William Sands WG66, of St. Paul, MN, is involved with the Neighborhood Development Center, an institution established to promote entrepreneurial talent, energy, and ideas that develop and revitalize neighborhoods. NDC promotes its mission through four programs: entrepreneur training; small business lending and financing; technical assistance; and business incubation. The group has initiated the Build From Within Alliance with organizations across the country that are adopting and adapting the NDC model. Together with his wife Susan, Bill has also funded the Sands Family Social Venturing Fellowship for students at the University of Minnesota’s Carlson School of Management.

National/International Recipients

Following a career in several Philippine companies that included electric and water public utilities, as well as electronic and pharmaceutical businesses, Filemon Berba WG64, of Antipolo, Philippines, has devoted his retirement to the Philippine Foundation for Science and Technology. PFST, of which he is a founder, aims to expose a critical mass of young people to science, with the intent of preparing them for careers in engineering and technology. As president and chair of PFST’s board of trustees, he has developed outreach programs that involve 400,000 Philippine high school students each year. The group created the Philippine Science Centrum, the first interactive science museum in the country.
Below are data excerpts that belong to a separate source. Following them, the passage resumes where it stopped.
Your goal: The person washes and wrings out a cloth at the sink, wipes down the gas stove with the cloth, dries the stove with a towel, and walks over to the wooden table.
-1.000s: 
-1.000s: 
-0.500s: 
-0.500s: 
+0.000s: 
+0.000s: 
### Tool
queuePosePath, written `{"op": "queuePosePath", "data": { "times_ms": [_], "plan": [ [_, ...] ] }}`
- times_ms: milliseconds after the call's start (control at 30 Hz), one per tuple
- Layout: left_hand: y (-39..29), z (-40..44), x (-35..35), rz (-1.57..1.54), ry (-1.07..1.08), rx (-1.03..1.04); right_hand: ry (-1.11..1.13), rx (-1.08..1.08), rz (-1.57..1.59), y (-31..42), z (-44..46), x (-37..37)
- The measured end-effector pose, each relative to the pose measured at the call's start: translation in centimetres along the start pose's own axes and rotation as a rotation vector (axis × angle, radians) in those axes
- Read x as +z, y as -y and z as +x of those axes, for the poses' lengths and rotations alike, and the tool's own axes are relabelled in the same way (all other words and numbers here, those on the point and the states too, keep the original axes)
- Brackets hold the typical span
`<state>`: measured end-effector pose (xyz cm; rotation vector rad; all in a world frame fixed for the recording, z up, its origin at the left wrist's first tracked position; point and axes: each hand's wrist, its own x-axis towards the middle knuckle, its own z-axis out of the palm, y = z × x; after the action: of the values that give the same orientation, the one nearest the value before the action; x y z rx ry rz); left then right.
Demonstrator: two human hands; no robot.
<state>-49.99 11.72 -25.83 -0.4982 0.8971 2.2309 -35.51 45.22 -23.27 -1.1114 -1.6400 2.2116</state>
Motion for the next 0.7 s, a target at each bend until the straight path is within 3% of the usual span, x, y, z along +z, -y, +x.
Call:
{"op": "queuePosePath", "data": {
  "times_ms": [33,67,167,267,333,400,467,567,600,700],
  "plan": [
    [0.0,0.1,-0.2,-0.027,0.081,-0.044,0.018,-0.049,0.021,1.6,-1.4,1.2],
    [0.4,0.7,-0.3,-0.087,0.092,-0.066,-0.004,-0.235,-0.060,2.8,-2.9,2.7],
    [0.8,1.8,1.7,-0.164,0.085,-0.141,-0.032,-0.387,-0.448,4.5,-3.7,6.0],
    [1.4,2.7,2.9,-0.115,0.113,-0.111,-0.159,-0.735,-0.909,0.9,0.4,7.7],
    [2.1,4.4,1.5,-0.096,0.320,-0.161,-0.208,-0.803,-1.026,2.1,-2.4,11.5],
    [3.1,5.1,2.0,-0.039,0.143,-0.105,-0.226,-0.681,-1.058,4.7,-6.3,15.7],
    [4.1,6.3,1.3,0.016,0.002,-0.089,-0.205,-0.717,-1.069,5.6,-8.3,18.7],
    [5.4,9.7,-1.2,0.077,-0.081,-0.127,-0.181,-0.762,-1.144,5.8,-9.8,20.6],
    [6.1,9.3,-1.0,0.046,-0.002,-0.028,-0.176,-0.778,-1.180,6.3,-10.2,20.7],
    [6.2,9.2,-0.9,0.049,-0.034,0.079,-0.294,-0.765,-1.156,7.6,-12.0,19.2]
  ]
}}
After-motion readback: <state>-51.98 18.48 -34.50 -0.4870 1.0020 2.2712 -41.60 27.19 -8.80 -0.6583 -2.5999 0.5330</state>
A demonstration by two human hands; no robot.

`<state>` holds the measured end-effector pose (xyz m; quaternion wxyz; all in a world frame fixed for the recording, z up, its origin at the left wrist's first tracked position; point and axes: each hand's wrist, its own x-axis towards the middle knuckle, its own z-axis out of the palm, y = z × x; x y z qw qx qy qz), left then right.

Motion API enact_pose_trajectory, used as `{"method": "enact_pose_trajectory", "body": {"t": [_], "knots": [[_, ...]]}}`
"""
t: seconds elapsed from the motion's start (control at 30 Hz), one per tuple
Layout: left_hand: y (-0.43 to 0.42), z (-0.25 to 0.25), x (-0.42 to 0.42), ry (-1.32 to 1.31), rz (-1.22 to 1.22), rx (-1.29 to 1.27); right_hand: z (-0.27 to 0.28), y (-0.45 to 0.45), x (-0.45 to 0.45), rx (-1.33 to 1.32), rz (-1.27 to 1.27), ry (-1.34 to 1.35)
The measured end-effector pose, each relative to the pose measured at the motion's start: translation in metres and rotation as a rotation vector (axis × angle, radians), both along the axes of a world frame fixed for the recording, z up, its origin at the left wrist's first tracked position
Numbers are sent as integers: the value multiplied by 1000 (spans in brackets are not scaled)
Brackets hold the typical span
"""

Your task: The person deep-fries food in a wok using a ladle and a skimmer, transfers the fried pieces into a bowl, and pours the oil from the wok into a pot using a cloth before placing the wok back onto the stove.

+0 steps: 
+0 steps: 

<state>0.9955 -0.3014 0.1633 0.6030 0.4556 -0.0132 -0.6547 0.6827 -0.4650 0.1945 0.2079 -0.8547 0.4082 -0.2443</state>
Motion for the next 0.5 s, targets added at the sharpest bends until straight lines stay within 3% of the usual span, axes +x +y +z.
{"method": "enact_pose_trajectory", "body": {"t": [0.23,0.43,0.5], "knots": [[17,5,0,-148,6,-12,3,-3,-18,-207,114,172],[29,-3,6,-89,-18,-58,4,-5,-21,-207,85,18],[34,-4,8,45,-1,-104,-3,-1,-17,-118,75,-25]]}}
Since the Philippines is an archipelago, PFST has created seven mobile exhibits that over the years have been visited by seven million students and teachers. They have trained 6,000 teachers across the country. Filemon also serves as a member of the board of trustees for the Philippine Science High School System, the University of the Philippines, and Batangas State University.
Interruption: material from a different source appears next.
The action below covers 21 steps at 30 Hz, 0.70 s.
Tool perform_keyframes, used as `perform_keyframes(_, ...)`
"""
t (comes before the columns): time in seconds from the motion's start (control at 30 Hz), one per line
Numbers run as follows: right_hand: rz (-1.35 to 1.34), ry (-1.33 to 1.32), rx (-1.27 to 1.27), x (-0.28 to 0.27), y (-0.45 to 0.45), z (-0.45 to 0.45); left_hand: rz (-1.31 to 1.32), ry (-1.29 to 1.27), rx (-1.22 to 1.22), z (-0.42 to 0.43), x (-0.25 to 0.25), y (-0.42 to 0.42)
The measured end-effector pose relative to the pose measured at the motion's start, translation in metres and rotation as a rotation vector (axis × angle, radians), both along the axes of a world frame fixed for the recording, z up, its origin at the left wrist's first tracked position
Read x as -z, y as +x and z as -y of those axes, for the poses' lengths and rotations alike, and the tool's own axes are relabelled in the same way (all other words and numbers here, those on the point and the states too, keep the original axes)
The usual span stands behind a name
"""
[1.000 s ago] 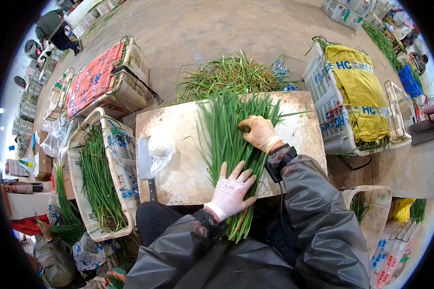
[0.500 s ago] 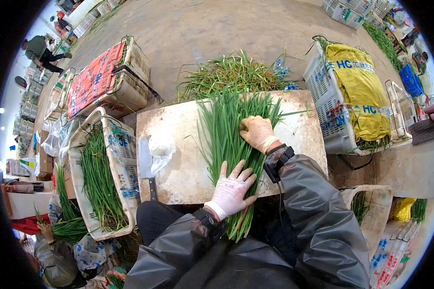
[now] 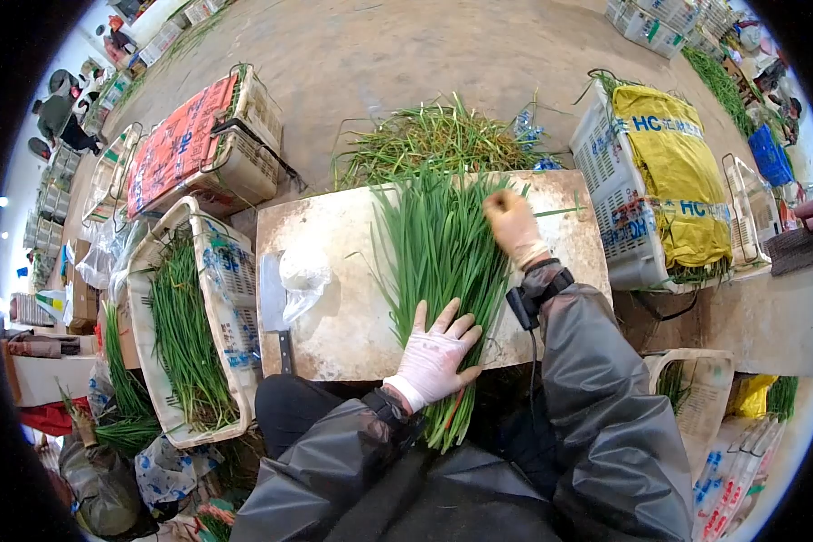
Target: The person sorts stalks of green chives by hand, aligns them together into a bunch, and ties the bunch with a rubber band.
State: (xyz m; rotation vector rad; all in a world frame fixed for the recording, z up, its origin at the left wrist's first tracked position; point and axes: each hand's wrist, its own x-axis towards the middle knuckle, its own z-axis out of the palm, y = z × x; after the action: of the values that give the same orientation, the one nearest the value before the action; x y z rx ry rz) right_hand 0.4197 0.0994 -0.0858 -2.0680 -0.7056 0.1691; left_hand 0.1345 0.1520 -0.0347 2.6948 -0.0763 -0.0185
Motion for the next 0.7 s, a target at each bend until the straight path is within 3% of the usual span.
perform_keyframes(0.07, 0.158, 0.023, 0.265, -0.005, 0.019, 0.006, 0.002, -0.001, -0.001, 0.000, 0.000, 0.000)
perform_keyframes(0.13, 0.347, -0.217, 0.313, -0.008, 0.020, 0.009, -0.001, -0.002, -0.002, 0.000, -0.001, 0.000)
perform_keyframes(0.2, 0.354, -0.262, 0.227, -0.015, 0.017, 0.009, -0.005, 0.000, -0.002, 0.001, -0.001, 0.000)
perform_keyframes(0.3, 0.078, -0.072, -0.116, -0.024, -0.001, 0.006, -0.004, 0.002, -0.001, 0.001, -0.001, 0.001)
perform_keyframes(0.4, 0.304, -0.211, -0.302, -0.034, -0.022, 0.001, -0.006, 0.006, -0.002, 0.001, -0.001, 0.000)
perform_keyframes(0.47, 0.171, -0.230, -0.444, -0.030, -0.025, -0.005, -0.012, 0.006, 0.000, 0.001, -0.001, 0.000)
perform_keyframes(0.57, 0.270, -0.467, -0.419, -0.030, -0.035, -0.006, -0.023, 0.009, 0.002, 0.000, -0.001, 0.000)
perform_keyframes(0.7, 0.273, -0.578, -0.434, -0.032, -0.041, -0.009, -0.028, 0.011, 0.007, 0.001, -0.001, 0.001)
Russell Redenbaugh WG69, of Glen Mills, PA, built a successful career as a registered investment adviser while overcoming barriers for those with impaired vision. He was a commissioner of the U.S. Commission on Civil Rights for 15 years and created a foundation devoted to inspiring others to shift their self-limiting narratives. The program was designed to help people recognize and overcome moments where they are, or have been, a victim. Of his work, Russell says: “My own life informs us that we can be much more than we ever imagined, but it takes faith in the possibilities of everything we are as humans. It takes believing in oneself and shifting one’s narrative away from ‘I can’t’ to ‘I will.’ And most of all, it takes the encouragement, development, and cultivation of better habits and the willingness to abandon habits and ways of thinking that are not useful.” To that effect, in 2013, Russell shared his story and learnings about how one can “shift their narrative” in a TED Talk, followed by the 2017 publication of his memoir, Shift the Narrative: A Blind Man’s Vision for Rewriting the Stories that Limit Us.

Ready to Pick Up the Pace

Wharton takes pride in being the first — and perhaps only — major U.S. graduate business school with organized emeritus alumni and a specific mission. While it’s nice to be first, the world needs more help than one alumni group can provide. WGES hopes other schools will follow the lead and establish their own groups with charitable aims. The society is ready to meet with emeritus alumni of other schools who are interested in serving themselves, their alma mater, and the community. Sure, it’s good to smell the roses in retirement. But it’s even better to give a few to those for whom flowers are an unattainable luxury.

Perhaps Winston Churchill said it best: “We make a living by what we get, but we make a life by what we give.”

 

Thomas Vincent WG56 is a longtime senior member of the Wharton Graduate Emeritus Society’s steering committee.